ON Semiconductor is flying the green flag this week at APEC, with product and reference-design announcements that all have an energy-savings focus. Indeed, the company is continuing its GreenPoint reference-design program. Laurent Jenck, Director of System Engineering for Power Supplies at ON, states, "GreenPoint assumes meeting the toughest worldwide regulations in standby power, active power, and power factor correction." Meanwhile the NCP1901 Power Factor Correction (PFC) controller for notebook adapters delivers 90W to 120W
The NVP1901 targets full-size notebooks with larger 15-in to 17-in screens. The IC integrates both a PFC controller and a PWM controller for the DC-DC stage. The design implements a half-bridge resonant topology that delivers active-mode efficiency of 89.4%. Jenck also points out that ON specifies their ICs and reference designs in a realistic-usage scenario. For instance, the NCP1901 efficiency and power specifications are measured at the end of the 6-ft DC-power cable used to connect a power supply to a notebook PC. Jenck warns that some companies rely on specs at the output of the converter. The ON design meets Energy Star 2.0 requirements at the end of the cable.
ON claims that an adapter using the NCP1901 will be slightly longer and a bit thicker than a typical writing pen. The width will be about that of a BlackBerry-type smart phone. The IC will sell for $1.95 (2500).
The ON reference design demonstrations includes a 32-in TV with what ON calls an LCD Integrated Power Supply (LIPS). Relative to TVs in the past, Energy Star focused its attention on standby power but last year turned its attention to active power. TV vendors, however, have struggled to meet active-power guidelines specified in Energy Star 3.0 (see related link below).
According to ON's Jenck, the power supply architecture is one culprit. The typical LCD TV includes a power supply architecture with three stages -- a PFC stage that generates around 400V DC, a DC-DC stage that converts 400V DC to 12V DC, and a 12V DV to 2000V AC stage to drive the CCFL (Cold Cathode Fluorescent Lamp) backlights. Indeed the CCFL supply is often separate from the main power supply.

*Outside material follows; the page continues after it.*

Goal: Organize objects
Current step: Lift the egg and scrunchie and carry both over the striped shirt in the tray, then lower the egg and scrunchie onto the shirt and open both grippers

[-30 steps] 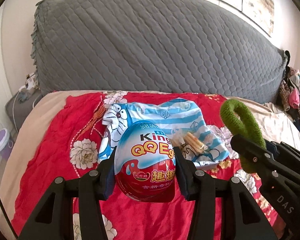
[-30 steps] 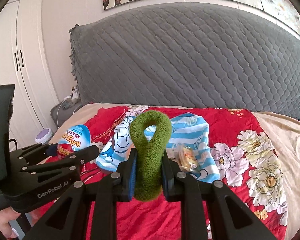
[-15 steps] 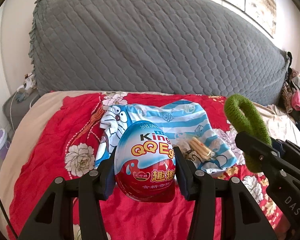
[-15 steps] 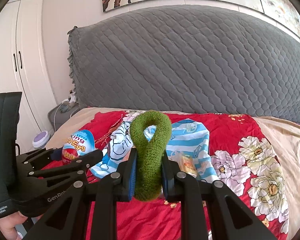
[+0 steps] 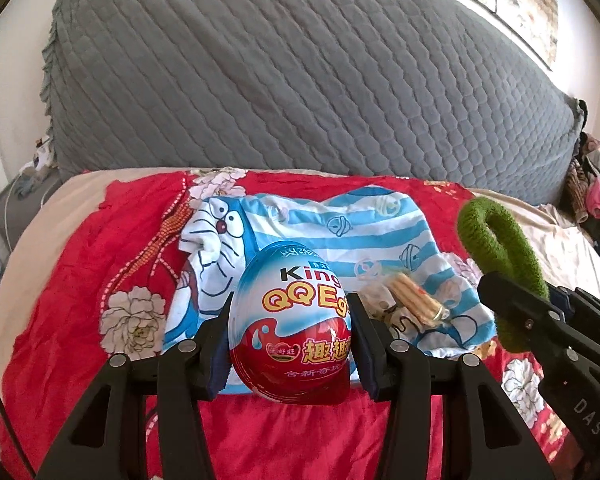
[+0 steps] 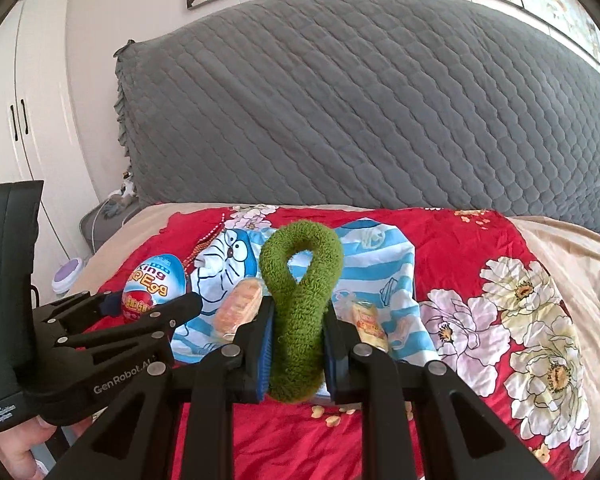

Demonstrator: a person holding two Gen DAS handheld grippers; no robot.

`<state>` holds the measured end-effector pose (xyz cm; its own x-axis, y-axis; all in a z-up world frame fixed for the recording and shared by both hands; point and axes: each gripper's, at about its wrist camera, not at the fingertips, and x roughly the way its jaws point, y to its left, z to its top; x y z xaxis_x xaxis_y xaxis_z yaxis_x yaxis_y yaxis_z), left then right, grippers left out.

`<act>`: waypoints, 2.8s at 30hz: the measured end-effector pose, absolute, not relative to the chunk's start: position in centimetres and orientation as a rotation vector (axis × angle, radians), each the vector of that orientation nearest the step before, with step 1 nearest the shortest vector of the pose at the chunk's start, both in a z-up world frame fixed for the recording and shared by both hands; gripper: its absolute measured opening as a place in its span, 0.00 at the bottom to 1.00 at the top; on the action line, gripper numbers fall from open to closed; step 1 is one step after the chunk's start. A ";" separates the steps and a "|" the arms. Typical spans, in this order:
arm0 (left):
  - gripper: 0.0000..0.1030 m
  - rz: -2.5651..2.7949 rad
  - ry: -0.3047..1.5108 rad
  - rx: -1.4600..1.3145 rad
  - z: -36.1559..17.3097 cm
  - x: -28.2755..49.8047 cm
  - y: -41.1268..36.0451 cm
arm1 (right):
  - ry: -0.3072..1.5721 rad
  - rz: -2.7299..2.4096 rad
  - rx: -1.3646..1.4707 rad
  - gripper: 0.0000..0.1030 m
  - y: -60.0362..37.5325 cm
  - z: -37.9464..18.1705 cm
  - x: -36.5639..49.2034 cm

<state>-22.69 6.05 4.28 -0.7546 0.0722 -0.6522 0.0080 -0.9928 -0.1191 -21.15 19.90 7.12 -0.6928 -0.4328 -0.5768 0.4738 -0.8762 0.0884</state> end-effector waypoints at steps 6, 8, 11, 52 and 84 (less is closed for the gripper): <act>0.51 2.902 -0.172 -1.091 3.3 -24.0 6.1 | 0.095 -2.516 0.824 0.21 19.8 6.5 -22.2; 0.51 2.900 -0.171 -1.088 2.9 -24.4 6.0 | 0.095 -2.518 0.825 0.21 19.7 6.1 -22.6; 0.51 2.899 -0.155 -1.087 2.3 -25.0 6.2 | 0.088 -2.522 0.819 0.21 19.9 5.7 -23.2; 0.51 2.896 -0.074 -1.088 -1.5 -32.2 7.8 | 0.081 -2.523 0.796 0.20 17.7 -0.2 -30.8; 0.49 2.868 -0.086 -1.159 -4.4 -34.6 8.3 | 0.138 -2.517 0.928 0.21 17.5 -4.2 -32.8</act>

The ON design eliminates a conversion stage, converting directly from 400V DC to 2000V AC for the CCFL lights. Jenck claims that the backlights account for as much as two thirds of the power used by an LCD TV. The LIPS design reduces overall power consumption by 25% and costs by 20% to 25%. The design delivers 180W for TVs ranging in size from 23 in to 42 in, and meets Energy Star 3.0 guidelines.
The lighting reference design makes the LED case as a replacement for Halogen desk lamps. ON retrofitted a Halogen lamp bought in a retail store with a Cree MC-E LED module and an 8W power supply. The result eliminates the 2.4-lb transformer required by the Halogen lamp, improves light intensity and requires around 25% of the power. All of the reference design documentation is available at www.onsemi.com/powewrsupplies.